Тут столько работы, а он меня оторвать от нее хочет! Но делать нечего, у него свои начальники.
Впрочем, через два месяца мне и самому стало понятно, что мы победили. Начал вставать без боли, и даже на перемену атмосферного давления позвонок перестал реагировать. Однако, при моей попытке начать нырять в море, получил категорический запрет это делать.
– Судьбу не надо испытывать, Сергей Петрович. Мы не знаем, что произошло с позвонком, и почему он начал, только начал, держать нагрузку. Не стоит подвергать его таким испытаниям.

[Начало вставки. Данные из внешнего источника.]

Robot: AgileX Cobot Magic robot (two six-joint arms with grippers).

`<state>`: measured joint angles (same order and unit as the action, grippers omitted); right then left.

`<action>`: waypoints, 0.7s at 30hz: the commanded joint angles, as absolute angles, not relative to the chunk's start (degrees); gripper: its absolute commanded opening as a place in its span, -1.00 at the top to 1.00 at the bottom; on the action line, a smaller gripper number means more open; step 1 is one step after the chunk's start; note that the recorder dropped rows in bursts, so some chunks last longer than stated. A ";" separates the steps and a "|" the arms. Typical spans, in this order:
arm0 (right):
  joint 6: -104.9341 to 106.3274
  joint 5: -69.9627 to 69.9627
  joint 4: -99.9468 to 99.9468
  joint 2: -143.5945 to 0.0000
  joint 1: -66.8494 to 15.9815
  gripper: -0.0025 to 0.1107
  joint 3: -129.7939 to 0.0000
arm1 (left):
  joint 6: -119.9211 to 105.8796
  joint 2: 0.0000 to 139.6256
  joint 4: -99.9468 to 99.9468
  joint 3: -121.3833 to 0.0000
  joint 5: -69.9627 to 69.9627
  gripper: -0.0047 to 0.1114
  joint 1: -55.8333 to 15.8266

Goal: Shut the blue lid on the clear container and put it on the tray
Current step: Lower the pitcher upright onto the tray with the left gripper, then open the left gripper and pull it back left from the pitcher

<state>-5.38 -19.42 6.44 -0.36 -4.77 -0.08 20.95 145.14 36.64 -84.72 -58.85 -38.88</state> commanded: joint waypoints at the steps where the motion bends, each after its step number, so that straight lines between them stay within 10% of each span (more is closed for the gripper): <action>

Времени у вас много, закрепите то, что есть. А новые виды нагрузки вводите постепенно. «Нырять» будем года через три и в барокамере, а не в море. Под моим чутким руководством. – улыбнулся Владислав Сергеевич, обрезая мои желания продолжить заниматься подводным плаванием и охотой, которыми я увлекался в другой жизни. Через месяц комиссия признала меня годным к прохождению дальнейшей службы, и я вернулся в Гудауту и в Сухум уже на полном основании продолжать заниматься созданием ракетно-ядерного щита Родины.
* * *
notes
Сноски
1
Настоящее имя писателя Константина Симонова
2
В Якутии существует еще одно подобное месторождение, там содержание вольфрама еще выше, не 7, а 45 % вольфрама. Но не разрабатывается. На Чукотке находится крупнейшее в мире месторождение Иультин, с 1990 года признано нерентабельным и закрыто. «Нам никто не угрожает!»